Records to use: Begin
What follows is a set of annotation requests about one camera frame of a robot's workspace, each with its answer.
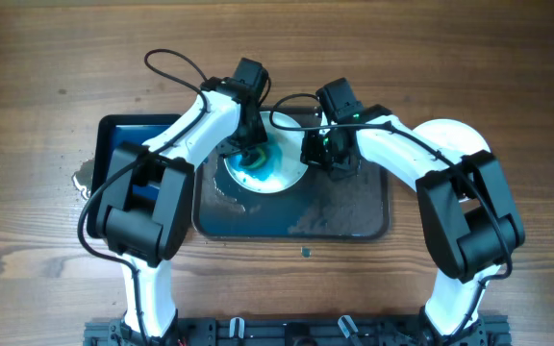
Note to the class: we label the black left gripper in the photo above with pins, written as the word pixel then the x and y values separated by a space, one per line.
pixel 258 133

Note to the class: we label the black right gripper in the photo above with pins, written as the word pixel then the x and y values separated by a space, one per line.
pixel 328 160

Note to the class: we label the green sponge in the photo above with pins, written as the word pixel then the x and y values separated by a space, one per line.
pixel 253 158

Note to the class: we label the white plate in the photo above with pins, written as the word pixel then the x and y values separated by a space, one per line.
pixel 283 168
pixel 452 138

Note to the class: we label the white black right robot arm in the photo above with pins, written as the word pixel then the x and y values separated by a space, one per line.
pixel 469 218

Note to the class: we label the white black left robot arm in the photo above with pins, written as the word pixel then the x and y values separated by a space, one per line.
pixel 142 209

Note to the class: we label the dark grey serving tray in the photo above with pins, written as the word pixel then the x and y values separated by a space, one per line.
pixel 355 208

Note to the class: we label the blue water basin tray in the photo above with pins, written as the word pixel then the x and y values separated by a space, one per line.
pixel 113 134

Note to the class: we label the water puddle on table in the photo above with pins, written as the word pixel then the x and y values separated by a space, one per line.
pixel 82 178

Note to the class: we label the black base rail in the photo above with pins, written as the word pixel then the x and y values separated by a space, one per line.
pixel 491 330

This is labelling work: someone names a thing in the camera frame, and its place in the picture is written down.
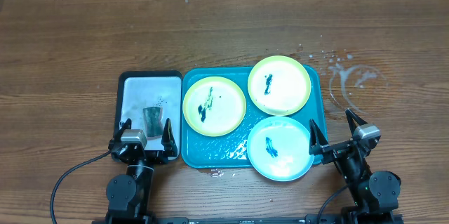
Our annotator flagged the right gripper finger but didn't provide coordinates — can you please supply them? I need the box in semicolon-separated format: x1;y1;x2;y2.
345;108;368;136
309;119;329;154

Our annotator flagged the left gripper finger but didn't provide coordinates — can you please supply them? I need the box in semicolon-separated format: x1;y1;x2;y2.
112;119;132;143
161;119;175;151

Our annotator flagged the green and pink sponge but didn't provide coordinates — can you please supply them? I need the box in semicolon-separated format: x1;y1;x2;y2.
142;107;163;140

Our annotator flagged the yellow plate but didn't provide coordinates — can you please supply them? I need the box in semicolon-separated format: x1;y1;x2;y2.
248;55;311;116
182;77;246;137

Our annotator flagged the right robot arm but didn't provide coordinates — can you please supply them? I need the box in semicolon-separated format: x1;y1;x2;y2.
304;109;403;224

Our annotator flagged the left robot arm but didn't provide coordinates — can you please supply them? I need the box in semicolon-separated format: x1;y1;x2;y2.
105;119;178;223

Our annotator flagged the black tray with soapy water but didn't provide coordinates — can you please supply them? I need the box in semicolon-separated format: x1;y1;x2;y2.
114;71;182;161

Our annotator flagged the teal plastic serving tray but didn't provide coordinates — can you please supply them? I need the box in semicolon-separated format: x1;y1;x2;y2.
181;65;327;169

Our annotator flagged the light blue plate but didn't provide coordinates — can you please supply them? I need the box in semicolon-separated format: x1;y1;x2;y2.
247;117;314;182

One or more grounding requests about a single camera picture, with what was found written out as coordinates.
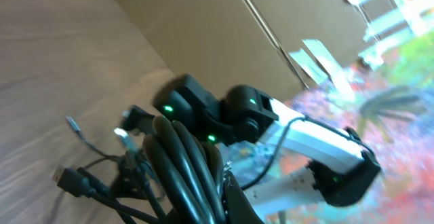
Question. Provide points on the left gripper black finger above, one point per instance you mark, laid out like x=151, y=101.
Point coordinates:
x=237, y=208

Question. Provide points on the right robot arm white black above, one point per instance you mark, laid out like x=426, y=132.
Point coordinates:
x=341, y=167

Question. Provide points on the brown cardboard panel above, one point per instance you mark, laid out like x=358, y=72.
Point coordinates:
x=221, y=43

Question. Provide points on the colourful painted backdrop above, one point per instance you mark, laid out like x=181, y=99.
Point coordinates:
x=388, y=102

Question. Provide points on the white tape strips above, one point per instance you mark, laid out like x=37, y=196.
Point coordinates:
x=334, y=32

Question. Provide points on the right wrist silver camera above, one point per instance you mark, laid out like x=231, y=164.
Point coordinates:
x=135, y=120

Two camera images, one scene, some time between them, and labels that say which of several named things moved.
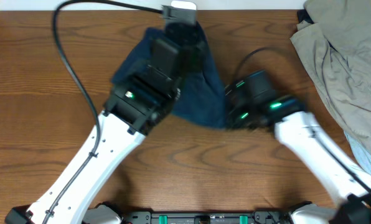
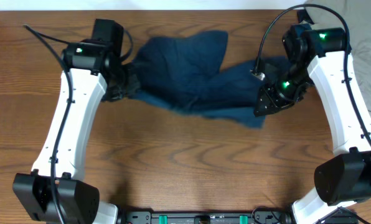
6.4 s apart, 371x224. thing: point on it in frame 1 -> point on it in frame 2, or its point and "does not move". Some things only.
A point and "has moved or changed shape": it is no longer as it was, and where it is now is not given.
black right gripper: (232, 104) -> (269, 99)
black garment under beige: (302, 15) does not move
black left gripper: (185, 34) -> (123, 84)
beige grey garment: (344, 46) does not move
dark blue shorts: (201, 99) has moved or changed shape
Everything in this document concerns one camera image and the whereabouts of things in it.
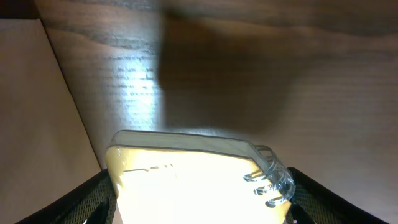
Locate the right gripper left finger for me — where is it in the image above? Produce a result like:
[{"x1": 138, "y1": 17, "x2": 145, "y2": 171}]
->
[{"x1": 18, "y1": 169, "x2": 116, "y2": 224}]

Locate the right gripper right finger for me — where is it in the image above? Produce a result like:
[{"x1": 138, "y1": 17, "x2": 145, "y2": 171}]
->
[{"x1": 286, "y1": 167, "x2": 386, "y2": 224}]

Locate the yellow spiral notepad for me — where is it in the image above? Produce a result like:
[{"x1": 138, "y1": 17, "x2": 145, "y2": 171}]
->
[{"x1": 105, "y1": 131, "x2": 296, "y2": 224}]

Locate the open cardboard box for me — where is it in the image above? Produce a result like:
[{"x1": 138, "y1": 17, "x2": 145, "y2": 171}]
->
[{"x1": 1, "y1": 19, "x2": 100, "y2": 223}]

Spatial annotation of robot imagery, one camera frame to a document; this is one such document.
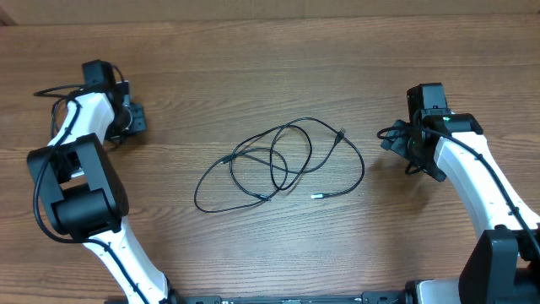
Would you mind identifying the black usb cable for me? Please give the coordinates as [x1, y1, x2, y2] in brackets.
[269, 117, 366, 200]
[193, 125, 314, 214]

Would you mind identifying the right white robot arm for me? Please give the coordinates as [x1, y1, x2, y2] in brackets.
[377, 83, 539, 303]

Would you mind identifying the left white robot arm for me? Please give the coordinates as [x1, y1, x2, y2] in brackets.
[27, 60, 183, 303]

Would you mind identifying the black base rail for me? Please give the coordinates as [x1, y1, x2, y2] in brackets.
[159, 290, 414, 304]

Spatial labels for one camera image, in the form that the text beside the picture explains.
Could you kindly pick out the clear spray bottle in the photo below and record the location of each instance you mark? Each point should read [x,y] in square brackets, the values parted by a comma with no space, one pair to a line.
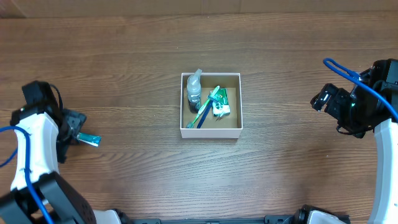
[194,91]

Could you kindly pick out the green toothbrush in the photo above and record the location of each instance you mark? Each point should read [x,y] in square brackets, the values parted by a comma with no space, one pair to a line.
[191,124]

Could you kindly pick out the green soap box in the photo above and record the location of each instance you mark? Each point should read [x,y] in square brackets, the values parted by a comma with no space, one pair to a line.
[220,104]

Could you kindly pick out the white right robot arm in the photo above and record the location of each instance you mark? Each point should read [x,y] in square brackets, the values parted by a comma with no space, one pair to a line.
[385,198]

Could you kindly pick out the small toothpaste tube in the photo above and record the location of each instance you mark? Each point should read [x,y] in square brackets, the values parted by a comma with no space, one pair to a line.
[89,139]

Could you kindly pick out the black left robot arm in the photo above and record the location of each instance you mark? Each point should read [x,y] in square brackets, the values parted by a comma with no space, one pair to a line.
[38,193]

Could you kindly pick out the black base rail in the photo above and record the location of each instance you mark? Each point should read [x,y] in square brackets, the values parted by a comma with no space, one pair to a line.
[306,214]

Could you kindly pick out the blue disposable razor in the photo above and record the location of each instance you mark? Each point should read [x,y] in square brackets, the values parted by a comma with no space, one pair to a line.
[211,99]

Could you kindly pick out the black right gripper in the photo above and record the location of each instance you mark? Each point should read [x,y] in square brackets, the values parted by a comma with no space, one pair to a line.
[327,101]

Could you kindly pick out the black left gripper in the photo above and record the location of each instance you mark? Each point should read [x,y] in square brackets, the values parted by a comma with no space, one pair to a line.
[73,125]

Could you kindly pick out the pink cardboard box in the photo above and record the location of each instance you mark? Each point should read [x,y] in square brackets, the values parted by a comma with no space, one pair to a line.
[228,127]
Records to use: End
Assignment
Copy each line from the data above that includes "things".

Reply
Two camera images, one scene, some time between them, and labels that say which of several named things moved.
6.4 s apart, 371x224. thing: point on it in frame 1 -> point on it in frame 2, or its point and "does not move". Some things only.
Everything in this document concerns one camera image and the whereabouts of things in it.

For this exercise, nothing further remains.